= TASK DETAILS =
Return, from the data that follows, each line that holds the word "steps".
DATA EXCERPT below:
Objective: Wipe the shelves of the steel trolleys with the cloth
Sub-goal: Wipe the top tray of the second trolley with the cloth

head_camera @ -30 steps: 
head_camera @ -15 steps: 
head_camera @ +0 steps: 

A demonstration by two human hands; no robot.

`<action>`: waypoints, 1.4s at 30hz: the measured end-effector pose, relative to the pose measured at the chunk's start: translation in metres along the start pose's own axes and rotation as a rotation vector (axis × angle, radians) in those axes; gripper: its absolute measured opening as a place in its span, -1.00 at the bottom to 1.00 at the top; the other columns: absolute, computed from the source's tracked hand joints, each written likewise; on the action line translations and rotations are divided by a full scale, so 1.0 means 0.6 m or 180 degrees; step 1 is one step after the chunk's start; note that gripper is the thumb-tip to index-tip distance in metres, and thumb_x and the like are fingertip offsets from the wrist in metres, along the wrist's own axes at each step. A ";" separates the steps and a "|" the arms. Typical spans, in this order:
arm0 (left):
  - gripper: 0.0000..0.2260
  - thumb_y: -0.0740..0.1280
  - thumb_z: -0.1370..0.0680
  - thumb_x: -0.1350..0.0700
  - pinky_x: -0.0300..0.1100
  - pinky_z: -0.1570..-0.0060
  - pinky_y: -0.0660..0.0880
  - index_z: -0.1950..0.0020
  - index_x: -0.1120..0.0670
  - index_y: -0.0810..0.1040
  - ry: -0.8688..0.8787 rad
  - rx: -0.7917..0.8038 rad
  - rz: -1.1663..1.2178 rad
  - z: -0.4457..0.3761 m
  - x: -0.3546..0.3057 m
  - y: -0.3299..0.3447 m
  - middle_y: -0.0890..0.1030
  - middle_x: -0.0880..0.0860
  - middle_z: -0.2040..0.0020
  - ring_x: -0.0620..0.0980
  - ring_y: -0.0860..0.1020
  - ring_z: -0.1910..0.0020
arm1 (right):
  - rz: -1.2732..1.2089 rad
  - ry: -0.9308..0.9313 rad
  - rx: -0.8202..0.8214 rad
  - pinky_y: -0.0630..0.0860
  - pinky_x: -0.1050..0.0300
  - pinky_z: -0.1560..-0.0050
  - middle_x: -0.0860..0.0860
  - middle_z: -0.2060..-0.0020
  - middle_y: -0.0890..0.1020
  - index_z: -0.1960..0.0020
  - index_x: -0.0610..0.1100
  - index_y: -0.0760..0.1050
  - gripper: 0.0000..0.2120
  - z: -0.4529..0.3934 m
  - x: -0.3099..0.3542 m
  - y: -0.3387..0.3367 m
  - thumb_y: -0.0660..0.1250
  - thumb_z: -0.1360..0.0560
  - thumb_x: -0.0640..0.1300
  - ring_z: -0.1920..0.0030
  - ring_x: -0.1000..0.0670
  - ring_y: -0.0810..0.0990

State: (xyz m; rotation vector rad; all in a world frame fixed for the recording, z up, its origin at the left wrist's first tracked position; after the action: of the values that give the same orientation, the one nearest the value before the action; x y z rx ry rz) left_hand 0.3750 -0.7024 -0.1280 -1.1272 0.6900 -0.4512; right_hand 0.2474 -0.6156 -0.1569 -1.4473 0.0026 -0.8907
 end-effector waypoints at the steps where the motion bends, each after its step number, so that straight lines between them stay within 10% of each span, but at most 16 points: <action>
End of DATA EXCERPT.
= YOUR RESPONSE =
head_camera @ -30 steps: 
head_camera @ -15 steps: 
head_camera @ +0 steps: 
`<action>`: waypoints, 1.4s at 30hz: the measured end-effector pose, relative to the pose measured at the chunk's start: translation in metres along the start pose's own axes and rotation as a rotation vector (axis × angle, radians) in those axes; gripper: its absolute measured opening as a place in its span, -1.00 at the bottom to 1.00 at the top; the other columns: absolute, computed from the source's tracked hand joints, each written likewise; on the action line translations and rotations are divided by a full scale, so 1.0 means 0.6 m or 180 degrees; step 1 is one step after the chunk's start; note that gripper is the thumb-tip to index-tip distance in metres, and thumb_x and the like are fingertip offsets from the wrist in metres, along the wrist's own axes at each step. A ";" separates the steps and a "|" the arms. Typical spans, in this order:
 end-effector waypoints at the steps where the motion bends, each after its step number, so that straight lines between them stay within 10% of each span, but at most 16 points: <action>

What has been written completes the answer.